London Philharmonic Orchestra/Herbig Imogen Cooper

Mother Goose – Suite
Piano Concerto in A minor, Op.54
Symphony No.2 in D, Op.73

Imogen Cooper (piano)

London Philharmonic Orchestra
Günther Herbig

Reviewed by: Richard Landau

Reviewed: 12 March, 2010
Venue: Southbank Centre, London – Royal Festival Hall

Günther Herbig. Photograph: www.hughkaylor.comGiven Günther Herbig’s considerable experience of the central European repertoire, it was a surprise and a pleasure to encounter his sensitive interpretation of Ravel’s Mother Goose, such quintessentially French music. The ‘Pavane’ delicately conveyed sorrow at Sleeping Beauty’s enforced slumber, the winds pointing up the mood with great finesse, and they also sensitively depicted the lost ‘Petit Pouce’, with cor anglais, flute, and clarinet vividly suggesting the forest birds consuming the lad’s breadcrumb trail. Delightful, too, was the chinoiserie of ‘Laideronette, Empress of the Pagodas’. In ‘Dialogue between ‘Beauty and the Beast’, the latter’s ill-temperedness was powerfully projected by Christopher Cooper’s contrabassoon before Pieter Schoeman’s violin, along with harp, shimmering strings, and flute, told of the Beast’s transformation into a Prince. The sinuous lines of the finale, ‘The Fairy Garden’, were also beautifully drawn, harp and woodwinds adding delicate touches of colour to the radiant string writing to complete a refined and magical reading.

Imogen Cooper. Photograph: Sussie AhlburgIn Schumann’s Piano Concerto, the contribution of Imogen Cooper (who was replacing Hélène Grimaud) also gave much pleasure. Her pellucid reading was classically restrained but still captured the deep emotional character of the piece. The playing of both soloist and orchestra was very refined, without a hint of sentimentality, Cooper integrating decorative writing without losing its ornate individuality. In his accompaniment to Cooper’s poetic reading of the Intermezzo, Herbig coaxed eloquent playing from the cellos and woodwinds, and in the finale the balance between poetry and brio was perfectly judged, the pianist’s technical dexterity placed wholly at the service of the music.
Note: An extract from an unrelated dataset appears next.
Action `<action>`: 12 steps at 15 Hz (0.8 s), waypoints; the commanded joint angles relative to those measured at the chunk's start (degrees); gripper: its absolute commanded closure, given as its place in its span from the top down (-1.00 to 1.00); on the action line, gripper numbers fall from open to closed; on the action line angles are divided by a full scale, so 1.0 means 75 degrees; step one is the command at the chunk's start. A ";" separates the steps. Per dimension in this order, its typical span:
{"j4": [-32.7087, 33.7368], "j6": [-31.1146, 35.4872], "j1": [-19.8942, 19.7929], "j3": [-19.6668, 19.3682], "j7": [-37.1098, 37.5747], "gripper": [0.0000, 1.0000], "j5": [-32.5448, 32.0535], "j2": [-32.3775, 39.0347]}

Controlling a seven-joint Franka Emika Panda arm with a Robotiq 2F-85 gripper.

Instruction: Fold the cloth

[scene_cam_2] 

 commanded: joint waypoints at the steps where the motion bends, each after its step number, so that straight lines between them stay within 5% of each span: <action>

In just the week previously, the London Philharmonic was in New York for concerts that included Vladimir Jurowski conducting Brahms’s Second Symphony. Back in London, under Herbig (born 1931), the musicians gave the same work in a performance both muscular and exhilarating but also full of lyricism. The string-playing in the first movement, and some lovely horn solos, were just two examples of the richness to be relished throughout. There was some gorgeously cantando playing in the slow movement, especially from cellos and winds, emotional temperatures always kept within tasteful bounds. The Allegretto grazioso was delightful, the contrasts between woodwind, horn, and string writing being pointed up with both wit and affection; and, aided by heady playing, the spirited finale was propelled inexorably towards a glorious conclusion. Günther Herbig does not often conduct in London, but on the evidence of this superb concert, he really should grace the capital more often.

One (unrelated) gripe! The pre-concert and interval announcements in the Royal Festival Hall have become similar – in terms of their repetitiveness as well as in their loudness and the style of address – to those inflicted on British Rail customers at Waterloo Station, and are quite inappropriate to an arts venue.